Work request | All of the data below is to be repeated exactly, except for the pictures.
····················
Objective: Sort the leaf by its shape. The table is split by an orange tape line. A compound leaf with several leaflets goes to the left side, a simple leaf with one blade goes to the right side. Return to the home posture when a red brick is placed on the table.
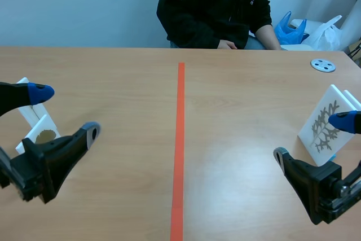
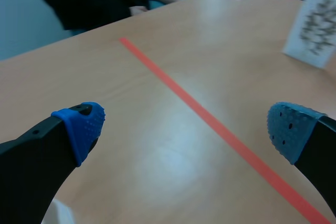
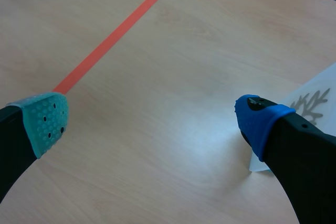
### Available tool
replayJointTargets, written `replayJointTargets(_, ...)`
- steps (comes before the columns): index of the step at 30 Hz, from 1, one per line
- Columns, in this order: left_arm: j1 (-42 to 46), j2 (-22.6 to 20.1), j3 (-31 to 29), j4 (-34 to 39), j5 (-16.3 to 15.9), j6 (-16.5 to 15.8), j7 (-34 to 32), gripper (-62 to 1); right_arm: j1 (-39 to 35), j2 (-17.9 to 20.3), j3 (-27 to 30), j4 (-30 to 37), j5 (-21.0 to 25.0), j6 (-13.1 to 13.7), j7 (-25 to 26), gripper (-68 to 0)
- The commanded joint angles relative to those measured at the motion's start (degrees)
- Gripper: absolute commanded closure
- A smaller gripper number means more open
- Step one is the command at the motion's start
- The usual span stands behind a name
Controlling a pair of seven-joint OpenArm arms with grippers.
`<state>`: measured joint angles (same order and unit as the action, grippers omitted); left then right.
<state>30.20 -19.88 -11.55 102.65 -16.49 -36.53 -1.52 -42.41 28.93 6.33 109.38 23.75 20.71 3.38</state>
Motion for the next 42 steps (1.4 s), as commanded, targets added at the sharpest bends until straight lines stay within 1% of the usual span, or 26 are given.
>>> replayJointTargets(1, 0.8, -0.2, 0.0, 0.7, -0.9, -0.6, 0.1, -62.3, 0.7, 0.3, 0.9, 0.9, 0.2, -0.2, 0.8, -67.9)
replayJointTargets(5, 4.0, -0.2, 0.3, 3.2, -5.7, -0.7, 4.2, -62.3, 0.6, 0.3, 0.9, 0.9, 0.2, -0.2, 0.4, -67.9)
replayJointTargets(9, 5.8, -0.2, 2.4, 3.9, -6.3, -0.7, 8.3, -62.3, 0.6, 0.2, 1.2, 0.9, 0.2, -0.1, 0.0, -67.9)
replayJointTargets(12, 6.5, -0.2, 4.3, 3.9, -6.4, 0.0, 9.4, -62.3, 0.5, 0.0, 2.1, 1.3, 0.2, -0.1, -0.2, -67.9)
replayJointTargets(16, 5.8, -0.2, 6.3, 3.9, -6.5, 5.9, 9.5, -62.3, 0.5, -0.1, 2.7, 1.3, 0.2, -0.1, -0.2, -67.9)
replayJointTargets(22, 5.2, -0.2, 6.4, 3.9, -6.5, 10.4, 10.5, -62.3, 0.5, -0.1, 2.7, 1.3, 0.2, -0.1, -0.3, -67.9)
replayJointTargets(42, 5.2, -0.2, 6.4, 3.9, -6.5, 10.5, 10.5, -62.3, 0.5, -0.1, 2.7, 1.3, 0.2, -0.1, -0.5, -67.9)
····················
Result |
Objective: Sort the leaf by its shape. The table is split by an orange tape line. A compound leaf with several leaflets goes to the left side, a simple leaf with one blade goes to the right side. Return to the home posture when a red brick is placed on the table.
### Available tool
replayJointTargets, written `replayJointTargets(_, ...)`
- steps (comes before the columns): index of the step at 30 Hz, from 1, one per line
- Columns, in this order: left_arm: j1 (-42 to 46), j2 (-22.6 to 20.1), j3 (-31 to 29), j4 (-34 to 39), j5 (-16.3 to 15.9), j6 (-16.5 to 15.8), j7 (-34 to 32), gripper (-62 to 1); right_arm: j1 (-39 to 35), j2 (-17.9 to 20.3), j3 (-27 to 30), j4 (-30 to 37), j5 (-21.0 to 25.0), j6 (-13.1 to 13.7), j7 (-25 to 26), gripper (-68 to 0)
- The commanded joint angles relative to those measured at the motion's start (degrees)
- Gripper: absolute commanded closure
- A smaller gripper number means more open
- Step one is the command at the motion's start
- The usual span stands behind a name
Controlling a pair of seven-joint OpenArm arms with grippers.
`<state>`: measured joint angles (same order and unit as the action, grippers omitted); left then right.
<state>30.20 -19.88 -11.55 102.65 -16.49 -36.53 -1.52 -42.41 28.93 6.33 109.38 23.75 20.71 3.38</state>
Motion for the next 42 steps (1.4 s), as commanded, targets added at the sharpest bends until straight lines stay within 1% of the usual span, or 26 are given.
>>> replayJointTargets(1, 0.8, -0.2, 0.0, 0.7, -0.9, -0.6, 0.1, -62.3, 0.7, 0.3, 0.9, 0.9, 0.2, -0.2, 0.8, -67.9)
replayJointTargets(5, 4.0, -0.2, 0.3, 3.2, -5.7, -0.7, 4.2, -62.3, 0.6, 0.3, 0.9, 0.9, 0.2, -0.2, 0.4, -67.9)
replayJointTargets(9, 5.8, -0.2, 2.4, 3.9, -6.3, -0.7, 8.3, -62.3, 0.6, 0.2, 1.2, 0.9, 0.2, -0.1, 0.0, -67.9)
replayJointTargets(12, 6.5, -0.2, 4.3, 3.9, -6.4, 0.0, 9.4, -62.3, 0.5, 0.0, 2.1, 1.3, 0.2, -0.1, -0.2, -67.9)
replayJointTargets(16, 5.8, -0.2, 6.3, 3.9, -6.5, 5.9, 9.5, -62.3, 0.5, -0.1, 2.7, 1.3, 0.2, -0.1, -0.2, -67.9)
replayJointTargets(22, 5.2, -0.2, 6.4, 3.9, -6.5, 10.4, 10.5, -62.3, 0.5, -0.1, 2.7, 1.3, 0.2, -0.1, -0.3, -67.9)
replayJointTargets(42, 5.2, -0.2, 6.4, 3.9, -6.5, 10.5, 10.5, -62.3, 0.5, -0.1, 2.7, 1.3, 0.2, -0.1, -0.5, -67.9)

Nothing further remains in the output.